We’ve made many more discoveries like those described above. We used the app, noticed that something feels wrong, discussed it and refined our model. With each new discovery, our model got cleaner and made more sense. Looking back we were surprised we didn’t come up with all of this from the very beginning. It looks so obvious!
Back to DDD Borat
If you think about this, an e-commerce platform is way more complex and interesting than a personal finance app. Or is it?
I think we’ve been asking the wrong question here. It’s not about the domain per se. It’s not that one domain is more interesting or more complex than the other. Being interesting (whatever that means) is not an intrinsic characteristic of a particular domain.
What makes a particular domain interesting are problems you are solving.
In many cases it doesn’t make sense to go with your “domain crunching” very deep and some basic, off-the-shelf model, or slightly customized solution would do. If you can get away with CRUD, then by all means, do CRUD. If you’re a physicist then a bird is a bird, that level of abstraction would do just fine.

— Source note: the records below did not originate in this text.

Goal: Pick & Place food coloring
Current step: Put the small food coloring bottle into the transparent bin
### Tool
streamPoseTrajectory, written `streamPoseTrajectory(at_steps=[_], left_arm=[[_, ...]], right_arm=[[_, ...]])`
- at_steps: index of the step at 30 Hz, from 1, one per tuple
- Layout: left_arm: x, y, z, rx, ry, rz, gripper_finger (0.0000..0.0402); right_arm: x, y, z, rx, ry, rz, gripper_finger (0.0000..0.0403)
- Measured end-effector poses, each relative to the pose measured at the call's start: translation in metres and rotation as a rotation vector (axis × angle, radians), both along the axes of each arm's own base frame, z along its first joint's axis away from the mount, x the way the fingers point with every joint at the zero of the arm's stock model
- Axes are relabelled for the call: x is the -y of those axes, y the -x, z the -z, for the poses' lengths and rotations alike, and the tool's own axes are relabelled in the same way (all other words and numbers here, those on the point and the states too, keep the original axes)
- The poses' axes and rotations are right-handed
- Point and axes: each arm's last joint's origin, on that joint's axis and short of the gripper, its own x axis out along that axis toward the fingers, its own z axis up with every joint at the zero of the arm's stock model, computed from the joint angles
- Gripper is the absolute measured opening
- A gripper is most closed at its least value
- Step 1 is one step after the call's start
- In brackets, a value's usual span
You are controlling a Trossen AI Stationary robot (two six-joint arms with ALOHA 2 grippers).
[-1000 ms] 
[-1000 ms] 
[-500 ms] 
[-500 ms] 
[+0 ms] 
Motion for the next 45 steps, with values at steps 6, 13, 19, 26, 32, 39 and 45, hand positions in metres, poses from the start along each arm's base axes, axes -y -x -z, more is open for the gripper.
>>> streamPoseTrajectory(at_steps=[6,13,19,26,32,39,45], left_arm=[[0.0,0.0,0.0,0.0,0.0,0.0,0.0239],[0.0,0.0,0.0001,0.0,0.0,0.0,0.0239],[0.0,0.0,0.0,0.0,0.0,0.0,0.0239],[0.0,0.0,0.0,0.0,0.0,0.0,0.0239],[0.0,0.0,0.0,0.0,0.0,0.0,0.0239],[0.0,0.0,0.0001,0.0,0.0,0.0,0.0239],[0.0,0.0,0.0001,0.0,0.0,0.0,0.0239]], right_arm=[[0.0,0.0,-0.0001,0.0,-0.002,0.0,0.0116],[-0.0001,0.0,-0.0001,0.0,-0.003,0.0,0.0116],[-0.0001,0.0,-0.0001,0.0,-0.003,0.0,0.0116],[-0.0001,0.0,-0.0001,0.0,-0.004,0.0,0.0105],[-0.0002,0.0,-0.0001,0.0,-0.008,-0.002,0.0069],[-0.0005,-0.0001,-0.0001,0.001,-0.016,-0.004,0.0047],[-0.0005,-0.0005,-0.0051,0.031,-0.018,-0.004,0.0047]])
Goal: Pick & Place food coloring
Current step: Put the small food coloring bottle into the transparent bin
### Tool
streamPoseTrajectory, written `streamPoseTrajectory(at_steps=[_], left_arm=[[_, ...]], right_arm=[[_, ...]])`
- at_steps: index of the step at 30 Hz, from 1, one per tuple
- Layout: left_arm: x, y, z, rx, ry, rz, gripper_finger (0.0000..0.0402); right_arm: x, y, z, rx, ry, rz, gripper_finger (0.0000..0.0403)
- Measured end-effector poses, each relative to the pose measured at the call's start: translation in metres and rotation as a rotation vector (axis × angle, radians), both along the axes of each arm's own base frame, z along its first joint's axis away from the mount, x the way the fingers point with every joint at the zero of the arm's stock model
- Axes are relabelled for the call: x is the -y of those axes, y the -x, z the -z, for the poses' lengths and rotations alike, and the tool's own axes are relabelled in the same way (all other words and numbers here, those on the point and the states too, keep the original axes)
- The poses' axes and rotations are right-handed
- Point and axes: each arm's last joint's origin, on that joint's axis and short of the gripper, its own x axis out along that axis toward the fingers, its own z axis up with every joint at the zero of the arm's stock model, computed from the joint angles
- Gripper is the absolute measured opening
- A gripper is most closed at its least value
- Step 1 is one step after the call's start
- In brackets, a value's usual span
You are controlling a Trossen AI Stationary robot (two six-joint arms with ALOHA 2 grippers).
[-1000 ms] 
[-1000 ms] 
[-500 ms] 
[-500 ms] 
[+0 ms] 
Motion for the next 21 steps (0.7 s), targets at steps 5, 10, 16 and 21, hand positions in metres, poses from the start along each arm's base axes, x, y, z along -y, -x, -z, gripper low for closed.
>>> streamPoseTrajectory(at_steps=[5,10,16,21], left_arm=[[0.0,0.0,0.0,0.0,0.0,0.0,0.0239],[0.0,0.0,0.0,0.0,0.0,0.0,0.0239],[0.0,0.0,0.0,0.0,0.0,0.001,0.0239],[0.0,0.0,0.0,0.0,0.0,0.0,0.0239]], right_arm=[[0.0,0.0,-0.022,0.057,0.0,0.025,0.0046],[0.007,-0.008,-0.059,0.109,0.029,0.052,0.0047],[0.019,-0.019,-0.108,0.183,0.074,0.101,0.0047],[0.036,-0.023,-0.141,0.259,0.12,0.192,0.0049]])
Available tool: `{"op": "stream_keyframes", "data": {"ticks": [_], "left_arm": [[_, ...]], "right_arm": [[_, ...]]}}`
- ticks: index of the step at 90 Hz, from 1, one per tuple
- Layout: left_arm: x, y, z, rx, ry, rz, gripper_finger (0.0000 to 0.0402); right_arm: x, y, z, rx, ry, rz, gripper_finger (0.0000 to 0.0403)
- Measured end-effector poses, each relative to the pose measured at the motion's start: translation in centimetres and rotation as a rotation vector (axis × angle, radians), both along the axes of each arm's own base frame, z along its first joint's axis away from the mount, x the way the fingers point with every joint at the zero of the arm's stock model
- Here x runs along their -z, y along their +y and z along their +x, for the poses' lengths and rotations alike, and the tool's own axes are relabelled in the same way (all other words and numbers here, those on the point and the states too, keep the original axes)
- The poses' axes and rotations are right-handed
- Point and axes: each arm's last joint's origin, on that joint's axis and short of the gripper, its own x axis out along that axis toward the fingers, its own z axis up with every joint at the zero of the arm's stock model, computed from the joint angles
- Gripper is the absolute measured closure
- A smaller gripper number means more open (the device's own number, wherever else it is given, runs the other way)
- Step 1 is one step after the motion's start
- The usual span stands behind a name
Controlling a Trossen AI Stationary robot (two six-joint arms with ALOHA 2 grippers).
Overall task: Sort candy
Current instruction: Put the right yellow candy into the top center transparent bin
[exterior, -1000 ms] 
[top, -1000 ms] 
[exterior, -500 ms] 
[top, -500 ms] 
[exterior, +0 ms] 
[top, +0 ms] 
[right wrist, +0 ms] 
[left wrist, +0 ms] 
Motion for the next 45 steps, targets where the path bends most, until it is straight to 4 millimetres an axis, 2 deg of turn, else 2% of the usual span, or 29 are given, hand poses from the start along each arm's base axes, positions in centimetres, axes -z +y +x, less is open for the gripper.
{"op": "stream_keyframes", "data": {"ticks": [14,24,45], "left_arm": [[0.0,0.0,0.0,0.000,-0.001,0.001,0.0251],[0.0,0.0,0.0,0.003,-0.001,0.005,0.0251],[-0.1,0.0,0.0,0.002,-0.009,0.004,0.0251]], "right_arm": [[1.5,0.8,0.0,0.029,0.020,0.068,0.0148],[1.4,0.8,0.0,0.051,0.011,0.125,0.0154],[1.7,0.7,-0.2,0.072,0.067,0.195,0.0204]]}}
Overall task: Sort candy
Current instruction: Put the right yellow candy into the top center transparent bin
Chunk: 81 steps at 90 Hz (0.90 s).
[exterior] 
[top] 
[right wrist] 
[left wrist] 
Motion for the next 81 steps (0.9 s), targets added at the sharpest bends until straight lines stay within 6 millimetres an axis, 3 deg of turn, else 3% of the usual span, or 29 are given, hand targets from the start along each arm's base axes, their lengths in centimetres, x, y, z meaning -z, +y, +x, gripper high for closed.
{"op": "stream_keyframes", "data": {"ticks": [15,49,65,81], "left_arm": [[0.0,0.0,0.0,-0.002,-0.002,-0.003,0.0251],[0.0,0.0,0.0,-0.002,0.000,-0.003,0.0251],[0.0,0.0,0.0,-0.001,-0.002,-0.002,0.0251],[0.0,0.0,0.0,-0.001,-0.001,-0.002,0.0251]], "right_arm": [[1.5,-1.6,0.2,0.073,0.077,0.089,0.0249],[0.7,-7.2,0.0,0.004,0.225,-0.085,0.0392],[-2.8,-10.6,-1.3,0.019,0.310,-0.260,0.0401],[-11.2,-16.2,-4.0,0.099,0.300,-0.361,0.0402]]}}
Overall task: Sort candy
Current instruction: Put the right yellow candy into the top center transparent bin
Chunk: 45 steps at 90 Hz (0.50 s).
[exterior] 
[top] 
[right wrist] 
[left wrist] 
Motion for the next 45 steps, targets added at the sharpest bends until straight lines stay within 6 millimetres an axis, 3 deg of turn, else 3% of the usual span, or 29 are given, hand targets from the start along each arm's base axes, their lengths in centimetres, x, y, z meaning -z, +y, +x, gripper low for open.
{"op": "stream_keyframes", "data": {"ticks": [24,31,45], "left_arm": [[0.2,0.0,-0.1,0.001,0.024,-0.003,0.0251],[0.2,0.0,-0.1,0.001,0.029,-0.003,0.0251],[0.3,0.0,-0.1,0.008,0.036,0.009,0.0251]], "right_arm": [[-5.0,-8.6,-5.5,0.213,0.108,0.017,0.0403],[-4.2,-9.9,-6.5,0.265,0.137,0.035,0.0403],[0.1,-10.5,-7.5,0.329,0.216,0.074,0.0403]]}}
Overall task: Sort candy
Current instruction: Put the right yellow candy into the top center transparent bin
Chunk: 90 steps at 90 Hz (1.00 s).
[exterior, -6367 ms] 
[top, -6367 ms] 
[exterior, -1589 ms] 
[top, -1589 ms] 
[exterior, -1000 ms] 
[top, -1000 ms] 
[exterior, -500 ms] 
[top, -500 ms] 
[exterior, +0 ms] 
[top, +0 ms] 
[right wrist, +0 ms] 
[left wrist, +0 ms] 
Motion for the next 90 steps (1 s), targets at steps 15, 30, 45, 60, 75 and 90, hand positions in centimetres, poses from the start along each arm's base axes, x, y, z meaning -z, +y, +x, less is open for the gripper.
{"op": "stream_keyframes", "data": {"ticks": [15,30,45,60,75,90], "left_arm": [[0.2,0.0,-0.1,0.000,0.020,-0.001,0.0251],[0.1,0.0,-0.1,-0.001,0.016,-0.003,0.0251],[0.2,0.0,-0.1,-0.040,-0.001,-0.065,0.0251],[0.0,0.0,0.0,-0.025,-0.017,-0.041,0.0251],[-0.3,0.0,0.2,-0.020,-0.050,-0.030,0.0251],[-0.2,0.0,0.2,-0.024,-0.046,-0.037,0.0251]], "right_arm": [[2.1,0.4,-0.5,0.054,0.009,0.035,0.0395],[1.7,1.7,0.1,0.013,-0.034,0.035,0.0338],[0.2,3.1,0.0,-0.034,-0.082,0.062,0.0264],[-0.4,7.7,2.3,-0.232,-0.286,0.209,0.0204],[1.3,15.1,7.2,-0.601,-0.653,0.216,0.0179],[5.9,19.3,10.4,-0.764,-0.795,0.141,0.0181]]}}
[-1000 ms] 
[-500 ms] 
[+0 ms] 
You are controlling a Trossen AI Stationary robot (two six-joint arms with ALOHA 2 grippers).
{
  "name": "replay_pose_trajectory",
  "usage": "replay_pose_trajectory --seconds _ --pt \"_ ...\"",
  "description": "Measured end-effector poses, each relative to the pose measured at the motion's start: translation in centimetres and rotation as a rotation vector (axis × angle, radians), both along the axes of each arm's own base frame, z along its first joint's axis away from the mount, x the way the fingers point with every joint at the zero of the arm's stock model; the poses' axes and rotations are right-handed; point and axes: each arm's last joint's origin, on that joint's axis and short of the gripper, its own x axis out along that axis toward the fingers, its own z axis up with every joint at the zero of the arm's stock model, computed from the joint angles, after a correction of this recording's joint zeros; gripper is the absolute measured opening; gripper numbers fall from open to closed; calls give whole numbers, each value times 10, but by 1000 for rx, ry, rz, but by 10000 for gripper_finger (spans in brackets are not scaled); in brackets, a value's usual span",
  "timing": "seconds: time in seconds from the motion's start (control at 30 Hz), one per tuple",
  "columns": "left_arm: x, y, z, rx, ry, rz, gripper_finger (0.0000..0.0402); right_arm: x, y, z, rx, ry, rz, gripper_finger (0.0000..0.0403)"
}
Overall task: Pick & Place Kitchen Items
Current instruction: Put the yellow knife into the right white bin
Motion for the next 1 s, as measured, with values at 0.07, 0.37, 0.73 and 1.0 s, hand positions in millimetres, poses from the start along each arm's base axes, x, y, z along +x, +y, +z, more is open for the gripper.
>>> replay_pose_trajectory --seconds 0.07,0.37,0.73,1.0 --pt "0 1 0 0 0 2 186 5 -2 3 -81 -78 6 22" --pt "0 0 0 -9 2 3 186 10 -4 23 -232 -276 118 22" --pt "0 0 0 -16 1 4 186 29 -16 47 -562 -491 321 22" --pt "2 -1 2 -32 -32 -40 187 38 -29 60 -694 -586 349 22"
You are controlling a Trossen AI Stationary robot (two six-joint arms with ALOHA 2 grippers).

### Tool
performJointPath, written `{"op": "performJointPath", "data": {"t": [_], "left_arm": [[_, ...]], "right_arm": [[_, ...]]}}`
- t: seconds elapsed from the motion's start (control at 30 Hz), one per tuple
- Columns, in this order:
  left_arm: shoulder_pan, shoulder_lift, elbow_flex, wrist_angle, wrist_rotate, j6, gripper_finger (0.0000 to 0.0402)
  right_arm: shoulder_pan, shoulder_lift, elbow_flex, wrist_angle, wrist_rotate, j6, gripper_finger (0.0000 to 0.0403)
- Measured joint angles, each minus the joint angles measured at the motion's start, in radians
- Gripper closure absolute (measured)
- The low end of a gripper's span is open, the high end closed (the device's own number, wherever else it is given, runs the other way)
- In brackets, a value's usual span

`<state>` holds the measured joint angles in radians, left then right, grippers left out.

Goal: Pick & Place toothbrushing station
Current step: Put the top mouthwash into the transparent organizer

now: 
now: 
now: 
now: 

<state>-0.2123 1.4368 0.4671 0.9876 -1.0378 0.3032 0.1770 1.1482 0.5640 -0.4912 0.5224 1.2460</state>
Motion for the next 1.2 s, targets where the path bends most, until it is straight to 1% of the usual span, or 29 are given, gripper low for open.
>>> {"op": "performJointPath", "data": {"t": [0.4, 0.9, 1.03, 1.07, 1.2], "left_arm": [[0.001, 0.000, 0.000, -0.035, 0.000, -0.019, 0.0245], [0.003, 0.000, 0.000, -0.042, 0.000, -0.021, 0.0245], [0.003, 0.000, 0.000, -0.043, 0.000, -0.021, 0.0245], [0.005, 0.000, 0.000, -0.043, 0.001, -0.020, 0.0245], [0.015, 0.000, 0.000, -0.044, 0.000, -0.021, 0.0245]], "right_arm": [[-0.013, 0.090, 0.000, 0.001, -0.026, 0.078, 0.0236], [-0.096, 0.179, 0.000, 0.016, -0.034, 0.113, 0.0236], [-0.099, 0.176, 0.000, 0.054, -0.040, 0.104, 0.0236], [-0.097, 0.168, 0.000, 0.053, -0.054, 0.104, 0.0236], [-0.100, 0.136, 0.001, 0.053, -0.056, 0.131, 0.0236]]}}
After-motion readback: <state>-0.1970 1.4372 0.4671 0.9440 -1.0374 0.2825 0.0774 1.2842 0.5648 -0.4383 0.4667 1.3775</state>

It wouldn’t work for a biologist though.
The other thing that makes a particular domain interesting is you.
Can you notice when your model is not good enough anymore? Do you know when it’s time for a re-modeling session? Do you ever talk to your domain experts using their language? Are you truly interested in their problems and how to best solve them?
If not then no domain would be “interesting enough” to justify using DDD.
So don’t let the popular myth to hold you back. You can apply the so-called “strategic design” principles even on your pet project.
In our case applying DDD concepts to the pet project pays off. The app is easy to use, we make fewer mistakes than in the beginning. When it was a simple CRUD app, I messed something up at least few times a week, because I forgot what flags to set in what situation. Fixing my mistakes could take us anything between 10 min. to 1 hr. Now each concept is modeled explicitly and I have no doubts how to enter all transactions, even when I’m particularly tired.
In many ways our app is simpler than the apps available on the market (e.g. our “budgets” are primitive), but it’s more sophisticated in other aspects. Above all – it makes sense to us.